* **Task brief**
Copy each line of the records that contains the word "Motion".

***

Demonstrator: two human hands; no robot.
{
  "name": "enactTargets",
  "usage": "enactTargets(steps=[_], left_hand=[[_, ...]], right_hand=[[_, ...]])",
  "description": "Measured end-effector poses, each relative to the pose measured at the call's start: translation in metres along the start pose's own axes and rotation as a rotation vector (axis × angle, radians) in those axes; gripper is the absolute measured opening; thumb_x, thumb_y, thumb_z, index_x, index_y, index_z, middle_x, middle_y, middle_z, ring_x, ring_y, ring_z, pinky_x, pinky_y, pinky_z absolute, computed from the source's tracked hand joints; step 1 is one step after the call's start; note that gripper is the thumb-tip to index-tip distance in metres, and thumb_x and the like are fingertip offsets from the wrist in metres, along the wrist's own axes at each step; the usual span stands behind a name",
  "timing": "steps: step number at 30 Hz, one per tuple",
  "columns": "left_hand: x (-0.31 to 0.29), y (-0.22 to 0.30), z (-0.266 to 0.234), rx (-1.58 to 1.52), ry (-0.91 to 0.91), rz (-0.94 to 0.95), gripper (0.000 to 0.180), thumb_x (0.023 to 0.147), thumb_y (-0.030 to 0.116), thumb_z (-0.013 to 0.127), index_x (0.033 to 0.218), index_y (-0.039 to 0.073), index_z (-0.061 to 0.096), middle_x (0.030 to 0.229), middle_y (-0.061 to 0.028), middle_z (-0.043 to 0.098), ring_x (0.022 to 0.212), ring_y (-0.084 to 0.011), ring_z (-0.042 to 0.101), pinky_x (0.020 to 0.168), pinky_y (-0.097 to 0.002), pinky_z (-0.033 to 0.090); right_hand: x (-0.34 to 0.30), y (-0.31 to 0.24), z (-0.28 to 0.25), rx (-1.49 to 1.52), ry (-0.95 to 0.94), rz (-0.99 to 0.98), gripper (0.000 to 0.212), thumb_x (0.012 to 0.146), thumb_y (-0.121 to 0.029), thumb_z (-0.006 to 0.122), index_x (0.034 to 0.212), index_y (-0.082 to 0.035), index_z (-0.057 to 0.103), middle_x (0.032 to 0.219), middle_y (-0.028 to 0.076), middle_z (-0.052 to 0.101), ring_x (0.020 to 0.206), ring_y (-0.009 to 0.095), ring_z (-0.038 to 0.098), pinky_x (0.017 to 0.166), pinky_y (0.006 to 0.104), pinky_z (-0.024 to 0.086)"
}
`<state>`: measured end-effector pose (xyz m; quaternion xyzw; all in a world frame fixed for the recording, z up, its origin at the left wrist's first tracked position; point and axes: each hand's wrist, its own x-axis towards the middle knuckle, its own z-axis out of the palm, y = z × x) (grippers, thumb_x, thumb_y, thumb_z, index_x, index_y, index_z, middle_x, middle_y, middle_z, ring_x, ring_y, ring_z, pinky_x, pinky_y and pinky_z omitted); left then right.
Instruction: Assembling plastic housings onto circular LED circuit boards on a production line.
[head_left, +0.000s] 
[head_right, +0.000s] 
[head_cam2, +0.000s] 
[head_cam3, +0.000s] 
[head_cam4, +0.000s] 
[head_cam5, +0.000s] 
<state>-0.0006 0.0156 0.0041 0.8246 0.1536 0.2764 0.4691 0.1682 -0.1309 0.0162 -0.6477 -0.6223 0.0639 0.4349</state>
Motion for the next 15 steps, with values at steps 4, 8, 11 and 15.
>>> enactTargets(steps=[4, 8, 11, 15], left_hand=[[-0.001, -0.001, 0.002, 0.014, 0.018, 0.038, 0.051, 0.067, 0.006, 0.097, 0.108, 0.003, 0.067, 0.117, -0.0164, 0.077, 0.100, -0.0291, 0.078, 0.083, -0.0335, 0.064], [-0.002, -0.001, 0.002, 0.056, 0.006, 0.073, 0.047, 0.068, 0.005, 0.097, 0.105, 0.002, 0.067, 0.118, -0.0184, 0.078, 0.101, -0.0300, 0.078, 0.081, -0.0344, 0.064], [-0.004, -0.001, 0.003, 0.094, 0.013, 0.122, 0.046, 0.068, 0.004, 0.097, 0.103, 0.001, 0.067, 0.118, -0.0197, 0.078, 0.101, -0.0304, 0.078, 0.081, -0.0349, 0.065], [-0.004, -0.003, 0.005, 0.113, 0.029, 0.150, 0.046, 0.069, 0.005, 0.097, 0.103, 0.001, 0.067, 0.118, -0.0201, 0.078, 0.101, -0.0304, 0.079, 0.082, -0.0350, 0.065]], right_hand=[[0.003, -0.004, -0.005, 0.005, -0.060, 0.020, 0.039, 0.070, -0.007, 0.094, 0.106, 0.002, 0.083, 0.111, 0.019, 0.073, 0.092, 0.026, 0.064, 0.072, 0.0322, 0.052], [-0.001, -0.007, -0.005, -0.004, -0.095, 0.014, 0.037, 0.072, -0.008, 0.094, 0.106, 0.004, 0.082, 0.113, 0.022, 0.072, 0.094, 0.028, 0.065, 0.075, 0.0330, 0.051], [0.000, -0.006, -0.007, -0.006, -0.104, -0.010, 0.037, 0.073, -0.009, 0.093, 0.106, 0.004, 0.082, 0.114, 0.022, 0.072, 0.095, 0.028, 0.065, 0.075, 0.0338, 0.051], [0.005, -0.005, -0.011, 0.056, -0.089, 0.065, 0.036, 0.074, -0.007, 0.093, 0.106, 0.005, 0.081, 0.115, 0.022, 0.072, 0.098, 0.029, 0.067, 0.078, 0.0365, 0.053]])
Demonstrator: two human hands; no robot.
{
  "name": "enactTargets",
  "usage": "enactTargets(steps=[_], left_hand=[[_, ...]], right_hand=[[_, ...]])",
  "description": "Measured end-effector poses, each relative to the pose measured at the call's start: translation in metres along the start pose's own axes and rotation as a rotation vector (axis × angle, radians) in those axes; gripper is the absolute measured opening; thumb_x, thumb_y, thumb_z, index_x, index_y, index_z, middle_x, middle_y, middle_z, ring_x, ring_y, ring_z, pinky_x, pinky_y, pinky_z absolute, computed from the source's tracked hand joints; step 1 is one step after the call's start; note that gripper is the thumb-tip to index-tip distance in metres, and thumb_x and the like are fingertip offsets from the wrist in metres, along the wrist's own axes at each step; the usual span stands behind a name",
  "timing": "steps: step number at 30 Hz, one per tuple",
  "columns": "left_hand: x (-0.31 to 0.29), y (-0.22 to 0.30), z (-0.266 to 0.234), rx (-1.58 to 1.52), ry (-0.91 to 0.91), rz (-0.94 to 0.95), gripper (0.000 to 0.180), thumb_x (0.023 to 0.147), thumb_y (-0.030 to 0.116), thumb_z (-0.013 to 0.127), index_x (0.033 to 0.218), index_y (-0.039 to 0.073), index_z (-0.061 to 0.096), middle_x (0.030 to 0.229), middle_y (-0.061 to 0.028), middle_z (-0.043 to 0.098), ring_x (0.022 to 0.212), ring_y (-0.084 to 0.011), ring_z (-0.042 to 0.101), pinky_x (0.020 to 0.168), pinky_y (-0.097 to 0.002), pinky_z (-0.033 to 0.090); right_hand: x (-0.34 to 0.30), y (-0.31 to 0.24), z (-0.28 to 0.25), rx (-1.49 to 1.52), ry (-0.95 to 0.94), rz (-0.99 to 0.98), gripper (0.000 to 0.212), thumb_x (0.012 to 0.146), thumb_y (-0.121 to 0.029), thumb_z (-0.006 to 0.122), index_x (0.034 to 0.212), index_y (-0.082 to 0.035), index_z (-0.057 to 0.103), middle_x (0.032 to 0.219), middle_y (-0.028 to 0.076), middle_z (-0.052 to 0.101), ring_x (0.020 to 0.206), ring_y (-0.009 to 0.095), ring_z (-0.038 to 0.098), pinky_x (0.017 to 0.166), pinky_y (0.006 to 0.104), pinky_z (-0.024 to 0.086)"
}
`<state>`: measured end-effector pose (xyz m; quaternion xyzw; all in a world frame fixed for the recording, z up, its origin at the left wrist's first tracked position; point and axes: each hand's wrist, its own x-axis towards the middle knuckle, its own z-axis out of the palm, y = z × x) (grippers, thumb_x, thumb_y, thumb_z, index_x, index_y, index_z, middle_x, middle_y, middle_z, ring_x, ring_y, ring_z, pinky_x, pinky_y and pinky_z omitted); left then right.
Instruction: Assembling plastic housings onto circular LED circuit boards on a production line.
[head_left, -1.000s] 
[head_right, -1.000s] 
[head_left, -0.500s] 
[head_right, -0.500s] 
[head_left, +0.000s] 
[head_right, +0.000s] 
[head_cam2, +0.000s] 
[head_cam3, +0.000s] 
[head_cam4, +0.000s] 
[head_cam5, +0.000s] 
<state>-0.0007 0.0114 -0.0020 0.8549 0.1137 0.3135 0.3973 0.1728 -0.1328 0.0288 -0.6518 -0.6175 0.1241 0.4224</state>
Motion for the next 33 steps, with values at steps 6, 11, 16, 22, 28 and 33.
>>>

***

* **Answer to the problem**
Motion for the next 15 steps, with values at steps 4, 8, 11 and 15.
Motion for the next 33 steps, with values at steps 6, 11, 16, 22, 28 and 33.

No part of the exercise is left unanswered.